The original separation of Bacillus species into various genetic groups based on 16S rRNA gene sequences had been carried out by Ash et al. (1991). The genus Geobacillus was established in 2001 with the following key characteristics: Rod shaped cells producing one endospore per cell; cells may be single or in short chains and may have peritrichous flagella. Cells have a Gram-positive cell wall structure but the gram stain may vary. Chemo-organotrophs, which are aerobic or facultatively anaerobic using oxygen as the terminal electron acceptor, replaced by nitrate in some species. Obligately thermophilic with a growth range of 37–75°C and an optimum of 55–65°C, neutrophilic with a growth range of pH 6.0–8.5. The G + C content of DNA is 48.2–58 mol% with 16S rRNA gene sequence similarity higher than 96.5% (Nazina et al., 2001).

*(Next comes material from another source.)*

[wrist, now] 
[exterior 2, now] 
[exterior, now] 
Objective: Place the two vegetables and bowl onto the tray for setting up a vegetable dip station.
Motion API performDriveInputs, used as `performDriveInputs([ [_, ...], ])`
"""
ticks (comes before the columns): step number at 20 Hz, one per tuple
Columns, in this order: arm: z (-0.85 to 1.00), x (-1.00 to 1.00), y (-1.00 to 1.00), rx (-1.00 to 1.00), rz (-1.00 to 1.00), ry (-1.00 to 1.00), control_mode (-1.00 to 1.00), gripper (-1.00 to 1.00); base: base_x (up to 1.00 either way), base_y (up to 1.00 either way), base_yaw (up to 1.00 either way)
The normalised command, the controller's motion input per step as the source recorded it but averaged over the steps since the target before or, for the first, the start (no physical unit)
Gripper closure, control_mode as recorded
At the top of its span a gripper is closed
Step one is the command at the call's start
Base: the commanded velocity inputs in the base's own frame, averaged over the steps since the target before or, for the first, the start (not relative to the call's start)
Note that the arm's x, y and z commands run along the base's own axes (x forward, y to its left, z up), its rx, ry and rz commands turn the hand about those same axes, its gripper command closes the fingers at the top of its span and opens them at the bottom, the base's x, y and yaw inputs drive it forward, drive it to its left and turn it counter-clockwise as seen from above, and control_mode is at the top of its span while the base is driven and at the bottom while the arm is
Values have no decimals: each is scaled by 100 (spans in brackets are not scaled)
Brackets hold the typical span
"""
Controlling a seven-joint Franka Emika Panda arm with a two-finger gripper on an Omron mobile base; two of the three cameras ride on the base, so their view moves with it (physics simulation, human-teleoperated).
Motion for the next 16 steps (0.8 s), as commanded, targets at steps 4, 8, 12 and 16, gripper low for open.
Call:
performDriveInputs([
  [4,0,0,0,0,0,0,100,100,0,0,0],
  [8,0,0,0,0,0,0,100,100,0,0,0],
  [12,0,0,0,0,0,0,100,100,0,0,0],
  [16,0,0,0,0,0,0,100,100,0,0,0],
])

The original description of the genus had eight species, and a further nine species have been further described or transferred into the genus (Euzéby, 2008). A phylogram showing the relationship of Geobacillus with related genera is shown in Fig. 1 . The majority of these species have been isolated from high-temperature environments e.g., geothermal features or sub-surface layers in high-temperature oil fields. However, these organisms are widely distributed in nature and some isolations have come from cool soil environments, e.g., Geobacillus debilis (Banat et al., 2004), or from hay compost, e.g., Geobacillus toebii (Sung et al., 2002). It is interesting to note that Rhee et al. (2000, 2002) have reported an obligate commensal relationship between G. toebii and a Gram-negative thermophilic bacterium Symbiobacterium toebii, which gives one of the few insights into the ecological interactions between geobacilli and other organisms in the environment. A more recent publication (Kim et al., 2008) describes the factors produced by G. toebii which allow S. toebii to grow. These have been identified as a heat- and proteinase-sensitive component of molecular mass >50 kDa and a heat-stable, proteinase-resistant component of molecular mass <10 kDa. Interestingly, the culture supernatant component seems to induce the type of filamentous growth reported for G. thermoleovorans by Marchant et al. (2002). Kim et al. (2008) have also noted that growth-supporting factors for S. toebii are produced by the other bacteria including G. kaustophilus, E. coli, and Bacillus subtilis.

Figure 1
figure 1_138

Phylogram showing relationship of Geobacillus with other related genera (reproduced with permission of Dr Daniel R. Zeigler, Bacillus Genetic Stock Center, Ohio State University).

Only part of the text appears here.